Etats-Unis: Le métro de New York au bord de l’asphyxie

La fréquentation du métro de New York, l’un des plus anciens au monde, ne cesse d’augmenter, au point de placer certaines lignes au bord du chaos et de pousser la régie des transports à une course contre la montre.

A Brooklyn, des passagers prennent le métro dans l’autre sens le matin, simplement pour avoir une chance de monter à bord quelques stations en amont et de se rendre à Manhattan.

La capacité des rames est pourtant supérieure de plus de moitié à celles du métro parisien. «J’ai vu deux femmes se tirer les cheveux après s’être rentré dedans», raconte Ana Fernandez, reconnaissant néanmoins que les altercations sont rares.

Quais bondés

Dans certaines stations, il arrive même de devoir attendre pour accéder au quai, inaccessible car noir de monde.

«Parfois, je dois laisser passer plus d’un train» avant de pouvoir monter, explique Cynthia Martinez, qui vient de laisser passer une rame de la ligne 6, bondée.

«Nous sommes victimes de notre succès», résume Kevin Ortiz, porte-parole de la régie des transports de New York, la Metropolitan transportation authority (MTA).

Quelque 1,76 milliard de trajets ont été effectués en 2015 dans le métro new-yorkais, un record depuis 1948 et une hausse de 61% en 20 ans. La population nette de la ville a augmenté de près d’un million depuis 1994, et la délinquance dans le métro s’est effondrée d’environ 90% depuis son plus haut au début des années 1990.

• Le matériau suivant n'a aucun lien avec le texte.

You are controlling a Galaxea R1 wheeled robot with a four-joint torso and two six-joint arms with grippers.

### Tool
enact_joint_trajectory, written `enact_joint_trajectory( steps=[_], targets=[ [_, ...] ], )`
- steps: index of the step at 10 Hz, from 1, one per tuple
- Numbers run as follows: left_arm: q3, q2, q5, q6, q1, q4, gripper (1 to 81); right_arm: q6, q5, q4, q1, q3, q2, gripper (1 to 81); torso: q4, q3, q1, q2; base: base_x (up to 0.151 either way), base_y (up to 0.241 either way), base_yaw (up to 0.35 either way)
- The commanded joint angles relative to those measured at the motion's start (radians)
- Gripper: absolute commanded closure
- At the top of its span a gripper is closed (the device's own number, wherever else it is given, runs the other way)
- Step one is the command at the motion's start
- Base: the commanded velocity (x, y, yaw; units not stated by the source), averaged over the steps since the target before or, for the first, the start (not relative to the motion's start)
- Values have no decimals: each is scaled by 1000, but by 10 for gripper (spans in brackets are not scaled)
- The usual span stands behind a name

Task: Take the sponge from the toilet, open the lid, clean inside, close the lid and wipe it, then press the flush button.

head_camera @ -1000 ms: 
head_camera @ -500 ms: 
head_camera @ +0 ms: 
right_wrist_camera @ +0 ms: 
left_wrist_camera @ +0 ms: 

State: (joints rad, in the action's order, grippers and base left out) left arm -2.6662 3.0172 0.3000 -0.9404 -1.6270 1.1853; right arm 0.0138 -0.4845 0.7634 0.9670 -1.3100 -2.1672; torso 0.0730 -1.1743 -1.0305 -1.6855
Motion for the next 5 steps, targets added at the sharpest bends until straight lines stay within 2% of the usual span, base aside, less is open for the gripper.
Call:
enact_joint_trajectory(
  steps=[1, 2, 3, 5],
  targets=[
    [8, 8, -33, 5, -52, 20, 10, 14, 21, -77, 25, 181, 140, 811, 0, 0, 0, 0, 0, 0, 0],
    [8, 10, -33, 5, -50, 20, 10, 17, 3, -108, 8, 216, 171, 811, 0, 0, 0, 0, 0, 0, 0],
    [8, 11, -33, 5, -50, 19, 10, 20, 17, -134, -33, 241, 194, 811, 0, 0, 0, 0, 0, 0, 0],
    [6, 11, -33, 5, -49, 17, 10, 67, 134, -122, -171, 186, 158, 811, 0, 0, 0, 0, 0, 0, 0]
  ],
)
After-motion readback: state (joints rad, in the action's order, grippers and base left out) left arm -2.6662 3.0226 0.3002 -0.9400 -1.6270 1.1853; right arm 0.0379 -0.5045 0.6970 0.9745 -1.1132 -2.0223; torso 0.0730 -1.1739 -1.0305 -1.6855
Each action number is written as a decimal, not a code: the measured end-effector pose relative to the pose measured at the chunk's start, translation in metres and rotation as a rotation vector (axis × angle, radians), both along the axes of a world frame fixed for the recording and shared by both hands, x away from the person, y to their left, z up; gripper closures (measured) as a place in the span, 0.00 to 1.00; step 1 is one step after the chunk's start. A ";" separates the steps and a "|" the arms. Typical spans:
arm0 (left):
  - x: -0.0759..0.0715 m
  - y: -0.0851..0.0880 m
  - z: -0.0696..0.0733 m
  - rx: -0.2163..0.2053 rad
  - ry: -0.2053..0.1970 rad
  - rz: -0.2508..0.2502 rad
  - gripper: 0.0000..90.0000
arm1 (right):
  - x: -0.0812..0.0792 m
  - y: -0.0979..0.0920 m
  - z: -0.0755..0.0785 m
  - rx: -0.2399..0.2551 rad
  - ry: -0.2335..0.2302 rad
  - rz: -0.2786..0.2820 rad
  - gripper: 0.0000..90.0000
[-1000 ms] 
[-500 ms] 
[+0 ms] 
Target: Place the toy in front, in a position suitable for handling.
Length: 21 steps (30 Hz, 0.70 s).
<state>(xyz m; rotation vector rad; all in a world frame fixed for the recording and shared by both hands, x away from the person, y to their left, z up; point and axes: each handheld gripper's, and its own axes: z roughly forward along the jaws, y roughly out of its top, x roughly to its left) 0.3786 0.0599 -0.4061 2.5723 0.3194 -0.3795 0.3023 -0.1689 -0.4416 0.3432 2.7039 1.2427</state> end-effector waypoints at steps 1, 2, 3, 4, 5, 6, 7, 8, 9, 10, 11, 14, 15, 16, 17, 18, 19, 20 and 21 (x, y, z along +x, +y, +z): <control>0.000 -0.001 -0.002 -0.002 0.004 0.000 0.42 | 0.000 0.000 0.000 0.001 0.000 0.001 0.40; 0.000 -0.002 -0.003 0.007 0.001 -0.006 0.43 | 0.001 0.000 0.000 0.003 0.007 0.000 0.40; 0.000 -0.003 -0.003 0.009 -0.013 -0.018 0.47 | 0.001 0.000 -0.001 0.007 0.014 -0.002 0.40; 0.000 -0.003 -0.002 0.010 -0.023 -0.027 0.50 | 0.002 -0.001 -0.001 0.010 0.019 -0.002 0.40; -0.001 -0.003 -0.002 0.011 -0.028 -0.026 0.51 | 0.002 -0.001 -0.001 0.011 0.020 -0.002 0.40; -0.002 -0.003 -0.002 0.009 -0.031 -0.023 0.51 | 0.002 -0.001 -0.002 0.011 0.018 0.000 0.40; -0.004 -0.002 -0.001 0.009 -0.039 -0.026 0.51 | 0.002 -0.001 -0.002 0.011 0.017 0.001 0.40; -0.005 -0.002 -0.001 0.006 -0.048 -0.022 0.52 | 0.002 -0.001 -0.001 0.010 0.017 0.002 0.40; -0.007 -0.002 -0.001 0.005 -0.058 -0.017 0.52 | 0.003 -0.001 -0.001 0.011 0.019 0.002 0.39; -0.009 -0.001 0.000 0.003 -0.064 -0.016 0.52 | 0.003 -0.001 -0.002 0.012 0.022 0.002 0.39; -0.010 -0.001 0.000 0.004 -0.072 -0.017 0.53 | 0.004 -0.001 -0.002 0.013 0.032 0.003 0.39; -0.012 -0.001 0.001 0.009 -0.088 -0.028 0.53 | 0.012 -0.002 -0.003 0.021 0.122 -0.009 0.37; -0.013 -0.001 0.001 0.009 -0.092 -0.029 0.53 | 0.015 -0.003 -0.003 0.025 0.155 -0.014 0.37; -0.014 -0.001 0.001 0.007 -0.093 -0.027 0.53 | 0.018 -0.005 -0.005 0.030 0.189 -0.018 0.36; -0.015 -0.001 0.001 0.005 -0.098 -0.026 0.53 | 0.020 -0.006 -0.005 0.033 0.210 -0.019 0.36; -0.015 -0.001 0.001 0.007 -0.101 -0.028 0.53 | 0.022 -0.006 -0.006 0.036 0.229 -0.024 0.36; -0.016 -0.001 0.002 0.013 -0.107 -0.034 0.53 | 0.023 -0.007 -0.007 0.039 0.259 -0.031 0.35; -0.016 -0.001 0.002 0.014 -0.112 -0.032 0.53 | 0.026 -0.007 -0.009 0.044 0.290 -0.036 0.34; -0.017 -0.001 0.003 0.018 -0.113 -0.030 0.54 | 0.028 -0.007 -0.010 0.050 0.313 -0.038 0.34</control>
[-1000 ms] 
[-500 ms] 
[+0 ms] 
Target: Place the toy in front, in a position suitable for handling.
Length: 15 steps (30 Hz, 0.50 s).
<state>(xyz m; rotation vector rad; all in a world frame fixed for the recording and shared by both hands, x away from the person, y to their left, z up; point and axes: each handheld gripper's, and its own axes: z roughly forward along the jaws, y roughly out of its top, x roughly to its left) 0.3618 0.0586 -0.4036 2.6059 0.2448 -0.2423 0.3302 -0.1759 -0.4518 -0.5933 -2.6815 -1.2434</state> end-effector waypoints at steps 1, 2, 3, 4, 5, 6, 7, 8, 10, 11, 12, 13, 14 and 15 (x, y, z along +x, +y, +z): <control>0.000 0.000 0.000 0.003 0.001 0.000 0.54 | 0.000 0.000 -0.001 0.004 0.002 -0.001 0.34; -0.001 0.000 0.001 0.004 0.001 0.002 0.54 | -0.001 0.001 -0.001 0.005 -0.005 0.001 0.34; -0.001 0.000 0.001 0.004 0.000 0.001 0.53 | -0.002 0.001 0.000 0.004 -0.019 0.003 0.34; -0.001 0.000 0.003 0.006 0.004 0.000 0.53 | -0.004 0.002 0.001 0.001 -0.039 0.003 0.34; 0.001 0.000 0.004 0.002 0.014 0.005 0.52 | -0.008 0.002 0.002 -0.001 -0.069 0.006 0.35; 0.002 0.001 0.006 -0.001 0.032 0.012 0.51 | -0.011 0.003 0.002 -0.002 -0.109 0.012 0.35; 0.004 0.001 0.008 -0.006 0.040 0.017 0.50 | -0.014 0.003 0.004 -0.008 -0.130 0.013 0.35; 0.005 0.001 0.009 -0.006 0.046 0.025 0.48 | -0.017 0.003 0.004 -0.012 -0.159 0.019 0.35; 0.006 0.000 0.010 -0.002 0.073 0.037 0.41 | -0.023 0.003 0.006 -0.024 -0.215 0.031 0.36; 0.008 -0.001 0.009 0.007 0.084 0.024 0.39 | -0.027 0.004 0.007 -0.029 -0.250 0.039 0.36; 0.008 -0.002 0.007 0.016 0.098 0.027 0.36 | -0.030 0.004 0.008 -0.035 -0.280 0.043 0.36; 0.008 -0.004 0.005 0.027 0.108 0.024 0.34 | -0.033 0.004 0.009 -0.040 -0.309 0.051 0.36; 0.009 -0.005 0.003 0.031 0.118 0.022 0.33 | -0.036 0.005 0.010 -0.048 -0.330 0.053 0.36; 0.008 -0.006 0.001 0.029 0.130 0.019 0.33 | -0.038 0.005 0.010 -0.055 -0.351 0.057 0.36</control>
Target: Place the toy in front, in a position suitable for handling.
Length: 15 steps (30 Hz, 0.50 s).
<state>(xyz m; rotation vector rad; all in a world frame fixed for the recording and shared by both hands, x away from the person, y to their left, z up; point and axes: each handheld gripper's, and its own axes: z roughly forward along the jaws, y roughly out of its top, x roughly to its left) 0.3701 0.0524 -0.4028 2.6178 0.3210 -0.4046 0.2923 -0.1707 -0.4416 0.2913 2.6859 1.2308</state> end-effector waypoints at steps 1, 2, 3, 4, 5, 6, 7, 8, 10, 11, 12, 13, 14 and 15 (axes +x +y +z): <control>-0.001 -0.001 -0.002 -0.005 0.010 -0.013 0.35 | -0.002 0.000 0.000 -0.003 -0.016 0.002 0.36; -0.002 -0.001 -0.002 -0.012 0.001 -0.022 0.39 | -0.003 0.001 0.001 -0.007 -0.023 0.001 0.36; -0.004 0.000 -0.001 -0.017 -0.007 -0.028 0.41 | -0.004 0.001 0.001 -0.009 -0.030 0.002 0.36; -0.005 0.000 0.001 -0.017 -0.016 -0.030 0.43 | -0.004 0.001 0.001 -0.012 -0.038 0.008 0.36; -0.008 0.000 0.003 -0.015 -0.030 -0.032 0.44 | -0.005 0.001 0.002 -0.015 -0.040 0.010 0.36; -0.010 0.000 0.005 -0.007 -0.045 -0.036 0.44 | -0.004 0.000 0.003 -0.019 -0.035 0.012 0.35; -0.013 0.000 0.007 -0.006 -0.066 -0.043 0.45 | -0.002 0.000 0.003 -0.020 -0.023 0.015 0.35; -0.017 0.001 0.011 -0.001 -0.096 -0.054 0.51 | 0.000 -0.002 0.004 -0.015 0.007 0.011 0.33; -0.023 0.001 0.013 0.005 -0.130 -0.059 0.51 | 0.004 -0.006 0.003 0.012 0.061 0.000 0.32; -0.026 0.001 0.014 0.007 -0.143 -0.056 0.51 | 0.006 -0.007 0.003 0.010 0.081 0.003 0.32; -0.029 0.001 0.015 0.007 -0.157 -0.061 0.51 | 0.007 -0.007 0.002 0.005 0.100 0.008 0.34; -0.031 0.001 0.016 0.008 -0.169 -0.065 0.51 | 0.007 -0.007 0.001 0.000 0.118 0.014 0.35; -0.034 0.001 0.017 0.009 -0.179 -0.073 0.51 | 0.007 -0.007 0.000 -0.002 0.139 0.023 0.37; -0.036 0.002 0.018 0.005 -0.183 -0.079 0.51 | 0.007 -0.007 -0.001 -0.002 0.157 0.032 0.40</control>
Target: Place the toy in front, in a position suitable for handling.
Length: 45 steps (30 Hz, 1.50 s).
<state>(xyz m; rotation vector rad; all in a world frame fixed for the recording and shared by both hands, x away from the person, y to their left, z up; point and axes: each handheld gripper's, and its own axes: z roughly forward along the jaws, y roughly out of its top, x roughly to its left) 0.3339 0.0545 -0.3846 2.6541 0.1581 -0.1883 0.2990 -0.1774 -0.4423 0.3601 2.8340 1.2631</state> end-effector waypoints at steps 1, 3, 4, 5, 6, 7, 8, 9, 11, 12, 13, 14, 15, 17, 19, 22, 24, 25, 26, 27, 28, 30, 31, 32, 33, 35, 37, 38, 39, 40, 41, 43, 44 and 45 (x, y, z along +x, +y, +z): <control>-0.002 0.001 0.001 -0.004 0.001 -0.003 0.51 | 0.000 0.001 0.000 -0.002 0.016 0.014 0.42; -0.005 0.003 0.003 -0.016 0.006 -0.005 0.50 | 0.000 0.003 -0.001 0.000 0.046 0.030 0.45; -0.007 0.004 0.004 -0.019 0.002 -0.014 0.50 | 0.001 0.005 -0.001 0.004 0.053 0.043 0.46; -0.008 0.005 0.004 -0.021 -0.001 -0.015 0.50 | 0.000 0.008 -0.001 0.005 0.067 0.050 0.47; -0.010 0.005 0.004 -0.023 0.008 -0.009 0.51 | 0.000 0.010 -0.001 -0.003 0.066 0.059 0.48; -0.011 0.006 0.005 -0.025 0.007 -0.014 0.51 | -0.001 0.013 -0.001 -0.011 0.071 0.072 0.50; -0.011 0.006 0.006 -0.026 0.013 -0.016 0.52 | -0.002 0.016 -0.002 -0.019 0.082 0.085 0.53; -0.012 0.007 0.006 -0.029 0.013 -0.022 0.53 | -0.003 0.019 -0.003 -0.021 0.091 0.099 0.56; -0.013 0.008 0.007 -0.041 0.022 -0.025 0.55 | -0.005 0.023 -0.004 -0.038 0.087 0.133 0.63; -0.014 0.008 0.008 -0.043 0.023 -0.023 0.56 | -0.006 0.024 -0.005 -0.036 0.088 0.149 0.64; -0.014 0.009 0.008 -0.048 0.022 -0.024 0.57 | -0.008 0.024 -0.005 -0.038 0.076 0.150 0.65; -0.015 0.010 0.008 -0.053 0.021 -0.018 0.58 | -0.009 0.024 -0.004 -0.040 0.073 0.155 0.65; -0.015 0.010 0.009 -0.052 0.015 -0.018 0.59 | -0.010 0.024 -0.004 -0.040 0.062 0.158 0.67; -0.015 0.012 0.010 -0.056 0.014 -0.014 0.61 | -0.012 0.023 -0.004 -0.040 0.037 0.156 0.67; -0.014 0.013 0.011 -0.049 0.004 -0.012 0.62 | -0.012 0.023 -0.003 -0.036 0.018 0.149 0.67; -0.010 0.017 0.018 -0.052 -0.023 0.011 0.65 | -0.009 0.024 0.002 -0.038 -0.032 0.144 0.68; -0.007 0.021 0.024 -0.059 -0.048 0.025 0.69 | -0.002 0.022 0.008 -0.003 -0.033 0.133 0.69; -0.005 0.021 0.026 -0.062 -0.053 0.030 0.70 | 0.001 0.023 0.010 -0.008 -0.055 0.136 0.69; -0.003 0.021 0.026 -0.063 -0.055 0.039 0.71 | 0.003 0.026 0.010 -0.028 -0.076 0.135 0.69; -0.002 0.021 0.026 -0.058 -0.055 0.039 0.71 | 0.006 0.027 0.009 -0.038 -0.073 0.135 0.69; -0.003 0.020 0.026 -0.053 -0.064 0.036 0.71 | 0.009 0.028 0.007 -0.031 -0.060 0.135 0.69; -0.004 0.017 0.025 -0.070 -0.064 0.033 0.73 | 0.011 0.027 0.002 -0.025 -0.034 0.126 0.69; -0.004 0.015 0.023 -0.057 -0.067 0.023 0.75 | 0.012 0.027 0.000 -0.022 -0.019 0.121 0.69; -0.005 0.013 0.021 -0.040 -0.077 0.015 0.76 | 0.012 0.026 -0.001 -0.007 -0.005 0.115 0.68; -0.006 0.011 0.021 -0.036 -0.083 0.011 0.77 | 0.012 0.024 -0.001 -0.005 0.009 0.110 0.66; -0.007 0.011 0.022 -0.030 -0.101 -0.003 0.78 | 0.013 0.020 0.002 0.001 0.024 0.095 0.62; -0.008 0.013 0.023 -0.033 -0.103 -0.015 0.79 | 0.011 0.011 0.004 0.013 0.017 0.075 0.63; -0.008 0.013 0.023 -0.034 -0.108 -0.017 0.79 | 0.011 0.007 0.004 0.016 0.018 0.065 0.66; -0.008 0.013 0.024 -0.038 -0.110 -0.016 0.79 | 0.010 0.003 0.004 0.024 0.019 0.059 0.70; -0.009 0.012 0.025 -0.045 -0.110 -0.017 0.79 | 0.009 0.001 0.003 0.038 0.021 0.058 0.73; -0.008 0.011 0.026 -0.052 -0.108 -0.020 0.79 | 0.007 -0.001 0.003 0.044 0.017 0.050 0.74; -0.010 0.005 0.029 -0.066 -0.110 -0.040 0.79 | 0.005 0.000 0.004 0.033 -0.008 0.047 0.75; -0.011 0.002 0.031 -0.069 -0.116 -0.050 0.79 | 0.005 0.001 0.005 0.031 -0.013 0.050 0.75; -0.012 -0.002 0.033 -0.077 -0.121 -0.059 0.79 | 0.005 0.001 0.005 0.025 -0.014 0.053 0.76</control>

Depuis 1981, 115 milliards de dollars ont été investis pour remettre à niveau le réseau qui était, à l’époque, «en état de décomposition», selon M. Ortiz. «Le système est en bon état. Les trains sont sûrs et propres, et les pannes sont rares. La surpopulation est davantage source de problèmes», observe David King, professeur d’urbanisme à l’université Columbia.

Travaux en cours

La fermeture possible pour 18 mois de travaux du tunnel de la ligne L, qui relie le quartier tendance de Williamsburg à Manhattan, pourrait faire monter encore d’un cran la tension.

Au coeur de la fourmilière, les lignes 4, 5 et 6 –qui circulent sur le même axe ferroviaire– sont plus fréquentées que la totalité des réseaux de Chicago, Boston et Washington réunis. «Je pars plus tôt, avant le +rush+», explique Mme Fernandez, qui emprunte ces fameuses lignes et s’astreint à être sur le quai avant 08H30.

Et les retards, en augmentation selon un récent rapport du New York State Comptroller, ajoutent à la situation. Pour la MTA, ils sont en bonne partie dus aux travaux sur les voies, car le métro circule 24 heures sur 24.

«C’est clairement un défi de faire face à cette demande croissante», reconnaît M. Ortiz, expliquant que la MTA «prend des mesures (…) à court et long terme». Toutes ses rames sont actuellement utilisées et les deux commandes passées ne feront que remplacer du matériel existant, explique-t-il.

Chantier gigantesque

La régie travaille notamment à la conception d’un train sans séparation entre voitures, pour en augmenter la capacité.

Et elle équipe progressivement des lignes du Communications-Based Train Control (CBTC), un système de contrôle automatique permettant de situer chaque train sur les voies et d’en faire circuler davantage.

A plus long terme, New York a engagé un chantier gigantesque pour prolonger la ligne Q sur la deuxième avenue et ainsi délester les lignes 4, 5 et 6. La livraison de la première tranche est prévue en décembre, mais le projet se poursuivra bien après 2020.

Mais certains pointent aussi du doigt la croissance effrénée de certains quartiers de Brooklyn, où des tours remplacent des immeubles de deux étages.

«Ils construisent trop, sans avoir de plan pour les infrastructures, que ce soient les transports, les écoles, ou le reste», s’insurge David Dobosz, enseignant retraité qui vit à Brooklyn. «Il doit y avoir une collaboration plus étroite entre la ville et nous, pour nous assurer que nous répondons bien à ces besoins», reconnaît M. Ortiz.

La popularité inédite des transports publics n’est pas l’apanage de New York. San Francisco, Washington et Chicago ont ainsi lancé de grands projets pour améliorer leurs métros respectifs.